YOUR ASSIGNMENT: Repeat, exactly as written, the line containing "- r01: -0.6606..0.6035" and each line after it through the end of the data.

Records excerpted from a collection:
____
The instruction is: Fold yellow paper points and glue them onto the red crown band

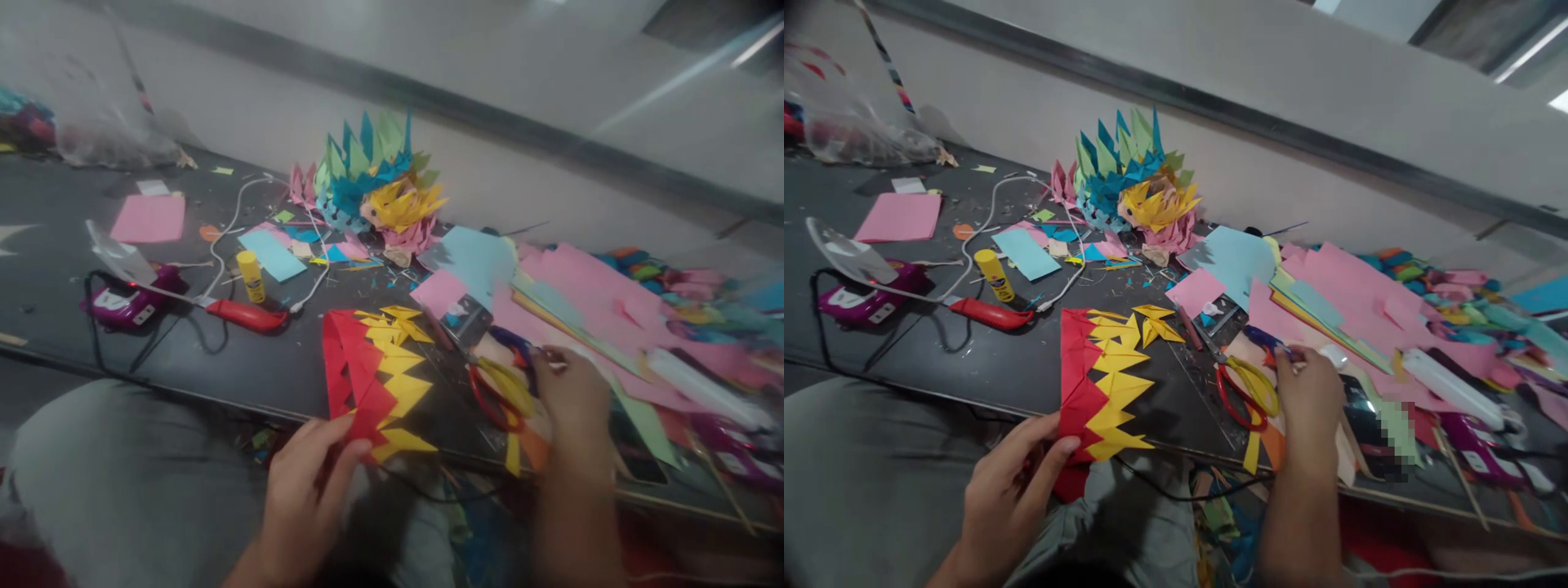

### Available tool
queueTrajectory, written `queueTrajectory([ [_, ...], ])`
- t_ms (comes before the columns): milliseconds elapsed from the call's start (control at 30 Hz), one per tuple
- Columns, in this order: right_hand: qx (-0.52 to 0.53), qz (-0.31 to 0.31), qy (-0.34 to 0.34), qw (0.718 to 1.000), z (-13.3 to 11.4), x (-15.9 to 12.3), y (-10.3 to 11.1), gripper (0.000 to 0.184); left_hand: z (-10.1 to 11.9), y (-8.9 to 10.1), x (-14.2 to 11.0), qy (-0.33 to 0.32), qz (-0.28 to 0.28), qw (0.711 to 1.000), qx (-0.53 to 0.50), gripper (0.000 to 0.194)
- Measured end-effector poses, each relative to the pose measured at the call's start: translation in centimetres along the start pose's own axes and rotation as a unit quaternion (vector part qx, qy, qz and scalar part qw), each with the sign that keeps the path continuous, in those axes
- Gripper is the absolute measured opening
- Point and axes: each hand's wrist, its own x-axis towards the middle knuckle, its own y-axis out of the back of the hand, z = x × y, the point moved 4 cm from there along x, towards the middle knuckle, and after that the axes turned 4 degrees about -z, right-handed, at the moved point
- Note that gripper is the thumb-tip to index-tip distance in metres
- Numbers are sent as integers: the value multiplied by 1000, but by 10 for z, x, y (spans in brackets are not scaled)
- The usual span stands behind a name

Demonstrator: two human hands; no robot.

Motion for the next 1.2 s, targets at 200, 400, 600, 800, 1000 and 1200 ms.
queueTrajectory([
  [200,144,-121,283,941,-108,-20,-31,26,2,-1,1,-8,5,1000,-4,9],
  [400,107,-152,386,904,-146,-9,-73,20,4,-5,-1,-6,-20,999,-26,8],
  [600,77,-155,418,892,-140,-16,-81,25,3,-4,-2,-2,-13,1000,-19,8],
  [800,56,-151,427,890,-138,-21,-82,28,6,-8,-2,-13,-34,999,-35,8],
  [1000,73,-141,403,901,-141,-12,-79,18,7,-10,-1,-22,-35,999,-31,9],
  [1200,104,-147,365,914,-137,-14,-59,7,7,-12,-1,-1,-20,998,-52,10],
])
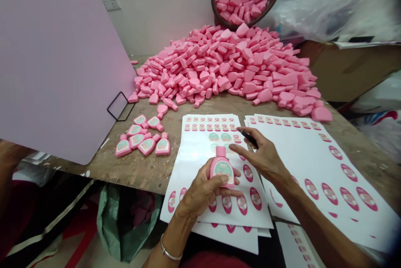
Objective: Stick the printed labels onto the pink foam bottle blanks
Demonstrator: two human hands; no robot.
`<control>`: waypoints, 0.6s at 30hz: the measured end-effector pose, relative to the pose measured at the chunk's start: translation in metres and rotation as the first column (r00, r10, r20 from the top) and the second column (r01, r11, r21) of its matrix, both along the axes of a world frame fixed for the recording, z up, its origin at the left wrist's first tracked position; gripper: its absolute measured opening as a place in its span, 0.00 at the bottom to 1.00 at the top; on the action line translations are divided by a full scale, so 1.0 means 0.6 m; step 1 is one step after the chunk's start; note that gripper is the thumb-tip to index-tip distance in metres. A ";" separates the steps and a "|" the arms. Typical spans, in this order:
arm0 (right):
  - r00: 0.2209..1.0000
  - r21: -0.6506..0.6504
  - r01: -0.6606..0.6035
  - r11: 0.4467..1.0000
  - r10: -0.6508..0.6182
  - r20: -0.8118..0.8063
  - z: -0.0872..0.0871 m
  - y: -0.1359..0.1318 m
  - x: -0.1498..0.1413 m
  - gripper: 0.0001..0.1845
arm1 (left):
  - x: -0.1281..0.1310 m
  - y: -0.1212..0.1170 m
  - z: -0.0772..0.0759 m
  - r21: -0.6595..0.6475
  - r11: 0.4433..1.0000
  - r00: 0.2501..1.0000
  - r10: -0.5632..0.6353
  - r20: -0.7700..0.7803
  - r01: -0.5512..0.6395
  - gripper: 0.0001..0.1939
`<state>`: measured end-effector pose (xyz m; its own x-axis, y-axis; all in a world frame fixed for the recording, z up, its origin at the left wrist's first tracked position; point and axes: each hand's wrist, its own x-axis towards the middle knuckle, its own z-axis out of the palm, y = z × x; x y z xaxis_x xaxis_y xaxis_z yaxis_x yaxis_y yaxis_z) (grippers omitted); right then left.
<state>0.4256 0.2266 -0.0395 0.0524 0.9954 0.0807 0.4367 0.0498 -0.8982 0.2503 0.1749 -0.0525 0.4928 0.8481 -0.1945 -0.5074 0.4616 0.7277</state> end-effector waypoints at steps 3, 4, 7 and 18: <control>0.997 -0.146 -0.046 0.988 0.037 -0.068 0.002 -0.022 -0.004 0.35 | 0.001 0.003 -0.002 -0.008 1.000 0.999 0.026 0.027 -0.026 0.15; 0.994 -0.197 -0.075 0.977 0.059 -0.090 0.001 -0.033 -0.009 0.37 | 0.003 0.003 -0.003 -0.008 0.999 0.999 0.036 0.034 -0.036 0.15; 0.981 -0.303 -0.143 0.942 0.095 -0.167 -0.009 -0.060 -0.023 0.40 | 0.011 0.003 -0.008 -0.017 0.998 0.997 0.069 0.030 -0.069 0.15; 0.972 -0.059 -0.025 0.998 0.038 0.233 -0.052 0.063 0.097 0.25 | -0.109 0.033 -0.034 0.136 0.921 0.660 0.360 -0.659 -0.366 0.24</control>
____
EXERCISE RESPONSE:
  - r01: -0.6606..0.6035
  - r11: 0.4467..1.0000
  - r10: -0.6508..0.6182
  - r20: -0.8118..0.8063
  - z: -0.0872..0.0871 m
  - y: -0.1359..0.1318 m
  - x: -0.1498..0.1413 m
  - gripper: 0.0001..0.1845
arm1 (left):
  - x: -0.1281..0.1310 m
  - y: -0.1212..0.1170 m
  - z: -0.0772..0.0759 m
  - r21: -0.6595..0.6475
  - r11: 0.4433..1.0000
  - r00: 0.2501..1.0000
  - r10: -0.5632..0.6353
  - r20: -0.7700..0.7803
  - r01: -0.5512..0.6395
  - gripper: 0.0001..0.1939
`<state>`: measured end-effector pose (xyz m; its own x-axis, y-axis; all in a world frame fixed for the recording, z up, its origin at the left wrist's first tracked position; point and axes: each hand's wrist, its own x-axis towards the middle knuckle, its own z-axis out of the palm, y = z × x; x y z xaxis_x xaxis_y xaxis_z yaxis_x yaxis_y yaxis_z) (grippers omitted); right then left.
<state>0.4256 0.2266 -0.0395 0.0524 0.9954 0.0807 0.4367 0.0498 -0.8982 0.2503 0.1749 -0.0525 0.4928 0.8481 -0.1945 -0.5074 0.4616 0.7277</state> end-effector waypoints at steps 3, 4, 7 and 18: <control>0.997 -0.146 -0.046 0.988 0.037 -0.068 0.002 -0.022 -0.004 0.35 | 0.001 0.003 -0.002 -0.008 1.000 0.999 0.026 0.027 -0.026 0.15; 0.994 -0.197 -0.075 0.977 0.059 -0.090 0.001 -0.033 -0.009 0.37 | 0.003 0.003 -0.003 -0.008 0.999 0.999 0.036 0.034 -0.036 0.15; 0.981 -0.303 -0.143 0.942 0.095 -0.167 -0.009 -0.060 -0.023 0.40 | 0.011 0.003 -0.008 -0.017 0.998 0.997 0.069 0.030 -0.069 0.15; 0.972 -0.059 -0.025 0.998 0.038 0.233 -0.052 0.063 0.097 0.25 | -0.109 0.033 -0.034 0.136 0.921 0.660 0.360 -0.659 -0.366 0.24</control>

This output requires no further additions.